> _Problem to work on_: Your response should consist of the entries below, reproduced exactly and without their images.

Collection entries:
________________________

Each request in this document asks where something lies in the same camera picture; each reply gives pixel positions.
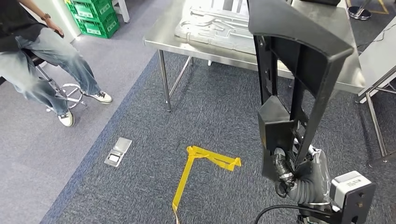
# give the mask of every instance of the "wall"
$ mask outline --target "wall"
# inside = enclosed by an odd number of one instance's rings
[[[73,17],[63,0],[33,0],[35,4],[45,13],[51,15],[52,20],[64,31],[64,39],[72,42],[81,34]],[[34,13],[30,12],[38,21],[42,21]]]

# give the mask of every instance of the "person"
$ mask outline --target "person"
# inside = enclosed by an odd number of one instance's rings
[[[34,20],[21,4],[47,26]],[[103,104],[113,99],[99,88],[88,63],[57,32],[64,35],[51,16],[40,10],[33,0],[0,0],[0,76],[25,98],[52,108],[63,125],[72,126],[74,118],[67,102],[56,96],[47,81],[39,78],[32,61],[21,49],[29,49],[48,63],[59,65],[75,78],[85,96]]]

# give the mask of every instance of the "white sneaker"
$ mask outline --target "white sneaker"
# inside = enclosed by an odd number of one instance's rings
[[[105,92],[103,92],[103,91],[100,91],[98,94],[96,94],[96,95],[88,95],[88,94],[86,94],[85,92],[81,92],[84,96],[87,96],[87,97],[92,97],[92,98],[94,98],[95,100],[97,100],[97,101],[99,101],[100,103],[102,103],[102,104],[110,104],[112,101],[113,101],[113,98],[109,95],[109,94],[107,94],[107,93],[105,93]]]
[[[65,115],[58,116],[61,123],[66,127],[71,127],[74,124],[74,117],[73,114],[68,111]]]

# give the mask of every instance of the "wristwatch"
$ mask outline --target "wristwatch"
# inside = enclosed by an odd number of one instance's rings
[[[51,16],[50,16],[50,14],[46,13],[43,17],[41,17],[41,19],[43,21],[46,21],[47,19],[51,19]]]

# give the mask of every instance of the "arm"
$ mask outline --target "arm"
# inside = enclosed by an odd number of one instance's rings
[[[32,0],[18,0],[26,8],[32,10],[40,18],[44,18],[45,13]]]
[[[38,15],[40,18],[42,18],[49,28],[58,31],[60,35],[64,35],[63,30],[59,26],[57,26],[51,20],[51,18],[48,18],[46,16],[46,14],[33,2],[33,0],[18,0],[18,1],[26,8],[30,9],[32,12]]]

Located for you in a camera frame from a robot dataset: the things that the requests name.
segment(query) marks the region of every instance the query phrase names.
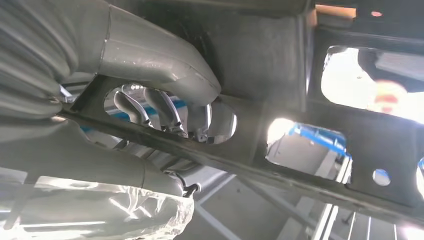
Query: round hole
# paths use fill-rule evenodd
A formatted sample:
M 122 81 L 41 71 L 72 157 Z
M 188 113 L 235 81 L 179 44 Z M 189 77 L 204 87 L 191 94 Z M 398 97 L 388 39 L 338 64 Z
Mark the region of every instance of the round hole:
M 379 12 L 379 11 L 372 11 L 371 12 L 371 16 L 373 16 L 373 17 L 381 17 L 381 16 L 383 16 L 383 13 L 381 13 L 381 12 Z
M 390 184 L 390 176 L 386 170 L 376 169 L 372 174 L 374 182 L 380 186 L 387 186 Z

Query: silver exhaust pipe
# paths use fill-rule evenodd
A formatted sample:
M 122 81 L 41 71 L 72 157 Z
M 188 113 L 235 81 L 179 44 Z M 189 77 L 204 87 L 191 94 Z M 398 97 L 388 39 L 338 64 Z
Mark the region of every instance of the silver exhaust pipe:
M 71 211 L 72 221 L 86 222 L 87 217 L 95 216 L 113 223 L 96 225 L 90 236 L 143 237 L 136 230 L 147 226 L 134 223 L 136 214 L 147 216 L 143 219 L 149 220 L 149 229 L 172 219 L 177 225 L 169 226 L 172 230 L 167 233 L 179 233 L 190 221 L 193 209 L 192 202 L 172 197 L 183 195 L 176 180 L 131 154 L 89 142 L 75 122 L 54 117 L 61 110 L 61 103 L 55 100 L 60 83 L 74 72 L 129 79 L 198 106 L 210 104 L 221 91 L 192 45 L 105 1 L 0 1 L 0 178 L 7 180 L 10 174 L 19 177 L 17 181 L 2 181 L 12 184 L 18 194 L 0 197 L 2 206 L 10 206 L 0 227 L 10 230 L 28 216 L 30 222 L 42 222 L 48 210 L 60 209 L 63 212 L 51 212 L 50 222 L 69 222 L 64 218 Z M 53 178 L 54 185 L 49 183 L 53 189 L 43 195 L 42 204 L 28 205 L 32 193 L 40 190 L 36 185 L 42 176 Z M 56 191 L 61 189 L 58 184 L 74 191 Z M 78 196 L 110 193 L 100 196 L 104 199 L 93 198 L 102 200 L 108 209 L 95 211 L 91 205 L 78 208 L 91 198 L 75 197 L 75 188 L 81 190 Z M 154 222 L 158 218 L 143 213 L 149 206 L 134 209 L 134 205 L 119 205 L 126 201 L 114 198 L 128 194 L 131 201 L 138 200 L 145 189 L 163 193 L 166 201 L 172 201 L 163 205 L 168 209 L 160 215 L 167 219 Z

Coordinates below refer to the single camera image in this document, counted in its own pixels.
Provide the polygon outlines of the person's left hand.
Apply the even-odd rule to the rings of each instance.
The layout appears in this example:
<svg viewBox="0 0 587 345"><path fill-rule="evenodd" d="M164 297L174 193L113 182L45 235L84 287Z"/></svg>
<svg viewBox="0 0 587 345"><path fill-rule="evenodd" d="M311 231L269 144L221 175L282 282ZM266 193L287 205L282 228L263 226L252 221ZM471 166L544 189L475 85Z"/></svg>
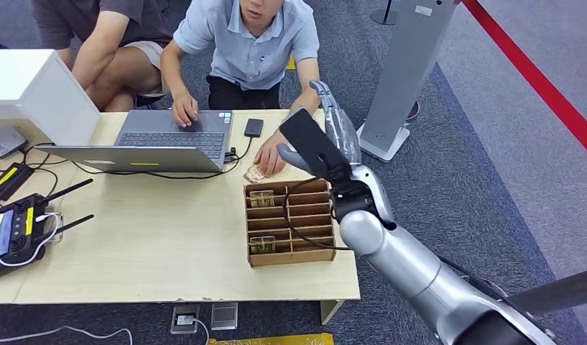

________________________

> _Result for this task_:
Each request in this document asks where something lies in the same camera picture; each reply gives pixel positions.
# give the mask of every instance of the "wall"
$ mask outline --target "wall"
# inside = enclosed by an odd number of one instance's rings
[[[73,17],[63,0],[33,0],[35,4],[45,13],[51,15],[52,20],[64,31],[64,39],[72,42],[81,34]],[[34,13],[30,12],[38,21],[42,21]]]

# give the mask of every instance of the "person"
$ mask outline --target "person"
# inside = enclosed by an odd number of one instance's rings
[[[34,20],[21,4],[47,26]],[[103,104],[113,99],[99,88],[88,63],[57,32],[64,35],[51,16],[40,10],[33,0],[0,0],[0,76],[25,98],[52,108],[63,125],[72,126],[74,118],[67,102],[56,96],[47,81],[39,78],[32,61],[21,49],[29,49],[48,63],[59,65],[75,78],[85,96]]]

# give the mask of every instance of the "white sneaker"
$ mask outline --target "white sneaker"
# inside = enclosed by an odd number of one instance's rings
[[[105,92],[103,92],[103,91],[100,91],[98,94],[96,94],[96,95],[88,95],[88,94],[86,94],[85,92],[81,92],[84,96],[87,96],[87,97],[92,97],[92,98],[94,98],[95,100],[97,100],[97,101],[99,101],[100,103],[102,103],[102,104],[110,104],[112,101],[113,101],[113,98],[109,95],[109,94],[107,94],[107,93],[105,93]]]
[[[65,115],[58,116],[61,123],[66,127],[71,127],[74,124],[74,117],[73,114],[68,111]]]

# give the mask of every instance of the "wristwatch"
$ mask outline --target "wristwatch"
# inside = enclosed by an odd number of one instance's rings
[[[51,16],[50,16],[50,14],[46,13],[43,17],[41,17],[41,19],[43,21],[46,21],[47,19],[51,19]]]

# give the mask of every instance of the "arm"
$ mask outline --target "arm"
# inside = enclosed by an odd number of one instance's rings
[[[32,0],[18,0],[26,8],[32,10],[40,18],[44,18],[45,13]]]
[[[38,15],[40,18],[42,18],[49,28],[58,31],[60,35],[64,35],[63,30],[59,26],[57,26],[51,20],[51,18],[48,18],[46,16],[46,14],[33,2],[33,0],[18,0],[18,1],[26,8],[30,9],[32,12]]]

Located for you in a camera frame from a robot dataset: the things that the requests name.
segment(query) marks the region of every instance the query phrase names.
Query: round hole
# paths use fill-rule evenodd
A formatted sample:
M 122 81 L 41 71 L 72 157 Z
M 188 113 L 235 81 L 179 44 Z M 189 77 L 204 87 L 191 94 Z M 398 97 L 388 39 L 338 64 Z
Mark the region of every instance of the round hole:
M 379 12 L 379 11 L 372 11 L 371 12 L 371 16 L 373 16 L 373 17 L 381 17 L 381 16 L 383 16 L 383 13 L 381 13 L 381 12 Z
M 390 184 L 390 176 L 386 170 L 376 169 L 372 174 L 374 182 L 380 186 L 387 186 Z

Query: silver exhaust pipe
# paths use fill-rule evenodd
A formatted sample:
M 122 81 L 41 71 L 72 157 Z
M 188 113 L 235 81 L 179 44 Z M 189 77 L 204 87 L 191 94 Z M 398 97 L 388 39 L 338 64 Z
Mark the region of every instance of the silver exhaust pipe:
M 71 211 L 72 221 L 86 222 L 87 217 L 95 216 L 113 223 L 96 225 L 90 236 L 143 237 L 136 230 L 147 226 L 134 223 L 136 214 L 147 216 L 143 219 L 149 220 L 149 229 L 172 219 L 177 225 L 169 226 L 172 230 L 167 233 L 179 233 L 190 221 L 193 209 L 192 202 L 172 197 L 183 195 L 176 180 L 131 154 L 89 142 L 75 122 L 54 117 L 61 110 L 61 103 L 55 100 L 60 83 L 74 72 L 129 79 L 198 106 L 210 104 L 221 91 L 192 45 L 105 1 L 0 1 L 0 178 L 7 180 L 10 174 L 19 177 L 17 181 L 2 181 L 12 184 L 18 194 L 0 197 L 2 206 L 10 206 L 0 227 L 10 230 L 28 216 L 30 222 L 42 222 L 48 210 L 60 209 L 63 212 L 51 212 L 50 222 L 69 222 L 64 218 Z M 53 178 L 54 185 L 49 183 L 53 189 L 43 195 L 42 204 L 28 205 L 32 193 L 40 190 L 36 185 L 42 176 Z M 56 191 L 61 189 L 58 184 L 74 191 Z M 78 196 L 110 193 L 100 196 L 104 199 L 93 198 L 102 200 L 108 209 L 95 211 L 91 205 L 78 208 L 91 198 L 75 197 L 75 188 L 81 190 Z M 154 222 L 158 218 L 143 213 L 149 206 L 134 209 L 134 205 L 119 205 L 126 201 L 114 198 L 128 194 L 131 201 L 138 200 L 145 189 L 163 193 L 166 201 L 172 201 L 163 205 L 168 209 L 160 215 L 167 219 Z

Coordinates below refer to the single camera image in this document, counted in its own pixels.
Provide the polygon outlines of the person's left hand.
Apply the even-odd rule to the rings of each instance.
The layout appears in this example:
<svg viewBox="0 0 587 345"><path fill-rule="evenodd" d="M164 297L174 193L113 182L45 235L84 287Z"/></svg>
<svg viewBox="0 0 587 345"><path fill-rule="evenodd" d="M311 231L269 144L221 175L282 282ZM266 193L287 205L282 228L263 226L252 221ZM471 166L544 189L475 85Z"/></svg>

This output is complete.